Well, the Second Son was poisoned and grew very large (KoS). There's that giant martial artist in the East (G:IttHW). Ohorlanth grew and grew and grew until he had to leave home (TR). In the RW mythology, there is a Slavic hero who was small and sickly as a child (used to sleep on the stove, as I recall, which is not quite as weird as it sounds), but who grew to be very large (like horse-sized). There's also the Saga of Gongu(Gongr?)-Hrolf, who had to walk becasue he was too large to ride. Benkei (sp?) and Little John are large but not supernaturally so. (Not to mention some of the US folk-heroes (Mike Fink, Pecos Bill, even George Washington in some stories) plus, of course, the logging industry creation, Paul Bunyon. Anyway, there's a tradition of extra-large heroes.

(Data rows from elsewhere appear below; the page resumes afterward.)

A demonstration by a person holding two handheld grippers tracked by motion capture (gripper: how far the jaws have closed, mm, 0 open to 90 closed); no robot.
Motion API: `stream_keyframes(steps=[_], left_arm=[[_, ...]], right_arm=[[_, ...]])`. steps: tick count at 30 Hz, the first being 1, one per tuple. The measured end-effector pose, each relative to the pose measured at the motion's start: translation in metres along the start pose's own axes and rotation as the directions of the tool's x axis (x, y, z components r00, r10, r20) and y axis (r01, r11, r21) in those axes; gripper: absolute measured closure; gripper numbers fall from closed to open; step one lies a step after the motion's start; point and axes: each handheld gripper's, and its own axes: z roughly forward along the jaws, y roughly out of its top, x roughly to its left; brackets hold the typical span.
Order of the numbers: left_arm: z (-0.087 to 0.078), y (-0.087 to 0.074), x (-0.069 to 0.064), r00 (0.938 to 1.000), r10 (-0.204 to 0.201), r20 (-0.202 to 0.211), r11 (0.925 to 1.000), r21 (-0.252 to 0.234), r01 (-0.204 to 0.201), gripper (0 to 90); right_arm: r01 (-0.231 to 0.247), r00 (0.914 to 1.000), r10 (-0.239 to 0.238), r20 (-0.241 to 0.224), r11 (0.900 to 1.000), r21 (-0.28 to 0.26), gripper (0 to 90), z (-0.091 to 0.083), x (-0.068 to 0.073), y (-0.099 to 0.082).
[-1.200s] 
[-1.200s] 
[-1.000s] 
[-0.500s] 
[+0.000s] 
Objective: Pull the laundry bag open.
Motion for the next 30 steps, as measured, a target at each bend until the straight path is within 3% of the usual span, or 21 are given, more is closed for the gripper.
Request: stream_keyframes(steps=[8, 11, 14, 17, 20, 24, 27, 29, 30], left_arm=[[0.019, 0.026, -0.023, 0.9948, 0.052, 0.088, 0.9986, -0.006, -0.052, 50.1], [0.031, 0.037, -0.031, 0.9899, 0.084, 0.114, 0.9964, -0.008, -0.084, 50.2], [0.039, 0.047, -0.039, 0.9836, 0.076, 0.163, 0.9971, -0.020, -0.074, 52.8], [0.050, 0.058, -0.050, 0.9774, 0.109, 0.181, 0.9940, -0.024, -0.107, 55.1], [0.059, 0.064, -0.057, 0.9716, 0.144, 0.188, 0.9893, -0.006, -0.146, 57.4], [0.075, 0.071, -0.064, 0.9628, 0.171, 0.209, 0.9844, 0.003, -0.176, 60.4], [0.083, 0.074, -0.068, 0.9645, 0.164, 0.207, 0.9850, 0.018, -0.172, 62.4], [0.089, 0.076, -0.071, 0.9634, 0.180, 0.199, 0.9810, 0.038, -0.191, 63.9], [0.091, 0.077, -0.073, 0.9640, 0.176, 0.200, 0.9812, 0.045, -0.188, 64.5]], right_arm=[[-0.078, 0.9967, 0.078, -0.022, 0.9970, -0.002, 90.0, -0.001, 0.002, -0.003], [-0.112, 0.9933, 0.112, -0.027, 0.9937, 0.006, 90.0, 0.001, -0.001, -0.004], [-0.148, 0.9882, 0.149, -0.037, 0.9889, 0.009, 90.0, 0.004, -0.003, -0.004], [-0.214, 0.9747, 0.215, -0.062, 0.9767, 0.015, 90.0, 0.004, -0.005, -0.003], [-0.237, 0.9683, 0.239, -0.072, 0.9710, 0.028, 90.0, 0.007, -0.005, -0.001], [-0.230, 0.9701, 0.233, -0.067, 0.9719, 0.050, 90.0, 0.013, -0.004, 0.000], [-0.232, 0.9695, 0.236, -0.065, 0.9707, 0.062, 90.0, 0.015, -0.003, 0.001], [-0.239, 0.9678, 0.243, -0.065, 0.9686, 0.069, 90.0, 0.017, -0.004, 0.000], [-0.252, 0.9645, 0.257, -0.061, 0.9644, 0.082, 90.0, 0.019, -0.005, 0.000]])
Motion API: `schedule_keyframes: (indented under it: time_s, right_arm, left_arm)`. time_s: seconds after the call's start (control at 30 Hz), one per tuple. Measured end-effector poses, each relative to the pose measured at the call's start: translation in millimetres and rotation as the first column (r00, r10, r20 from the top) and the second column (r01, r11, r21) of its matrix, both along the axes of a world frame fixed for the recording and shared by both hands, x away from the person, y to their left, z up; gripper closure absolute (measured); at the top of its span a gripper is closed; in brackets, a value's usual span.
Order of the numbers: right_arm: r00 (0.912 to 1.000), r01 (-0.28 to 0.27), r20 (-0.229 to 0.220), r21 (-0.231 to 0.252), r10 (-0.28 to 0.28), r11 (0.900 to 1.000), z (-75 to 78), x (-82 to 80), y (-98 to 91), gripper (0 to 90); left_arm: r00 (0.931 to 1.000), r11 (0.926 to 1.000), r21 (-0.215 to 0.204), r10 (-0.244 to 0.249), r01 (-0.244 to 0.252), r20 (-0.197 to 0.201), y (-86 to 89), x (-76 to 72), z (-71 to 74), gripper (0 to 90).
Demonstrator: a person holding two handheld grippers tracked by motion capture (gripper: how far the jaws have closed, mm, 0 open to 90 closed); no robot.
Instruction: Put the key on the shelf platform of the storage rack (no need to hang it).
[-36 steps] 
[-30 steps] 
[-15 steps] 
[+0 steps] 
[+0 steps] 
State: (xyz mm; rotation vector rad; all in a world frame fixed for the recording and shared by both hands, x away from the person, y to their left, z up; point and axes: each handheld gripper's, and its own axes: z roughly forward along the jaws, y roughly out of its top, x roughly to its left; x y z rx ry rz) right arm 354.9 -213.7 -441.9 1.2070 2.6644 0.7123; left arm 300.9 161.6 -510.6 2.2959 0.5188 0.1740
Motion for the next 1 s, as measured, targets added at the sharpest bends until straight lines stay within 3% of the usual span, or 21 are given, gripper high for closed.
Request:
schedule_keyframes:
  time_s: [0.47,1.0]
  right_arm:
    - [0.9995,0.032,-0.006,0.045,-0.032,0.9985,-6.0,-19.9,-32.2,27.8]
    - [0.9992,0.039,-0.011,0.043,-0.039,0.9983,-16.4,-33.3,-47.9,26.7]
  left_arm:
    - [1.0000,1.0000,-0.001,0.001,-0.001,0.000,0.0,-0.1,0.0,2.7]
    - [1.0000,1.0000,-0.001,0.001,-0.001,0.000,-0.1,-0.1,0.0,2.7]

>There is the hero-cult of Big Man described in Greg's story. That cult's
>central power is to grow large and strong, but at the price of limits on
>behaviour. Seems to me that no-one else should be able to get that ability
>significantly more cheaply.
The Big Man's special power is, I think, not his size so much as his ability to increase his power on multiple attempts. Additionally, I think that Large could be used as a flaw by a GM who wanted to control its use. Rather than make special rules, I think it's better to either say "no," make the player regret (lightly, but regret) taking the ability by treating it occasionally (of often) as a flaw, or dilute its use with improvisation modifiers. I can't imagine it being that much of a problem.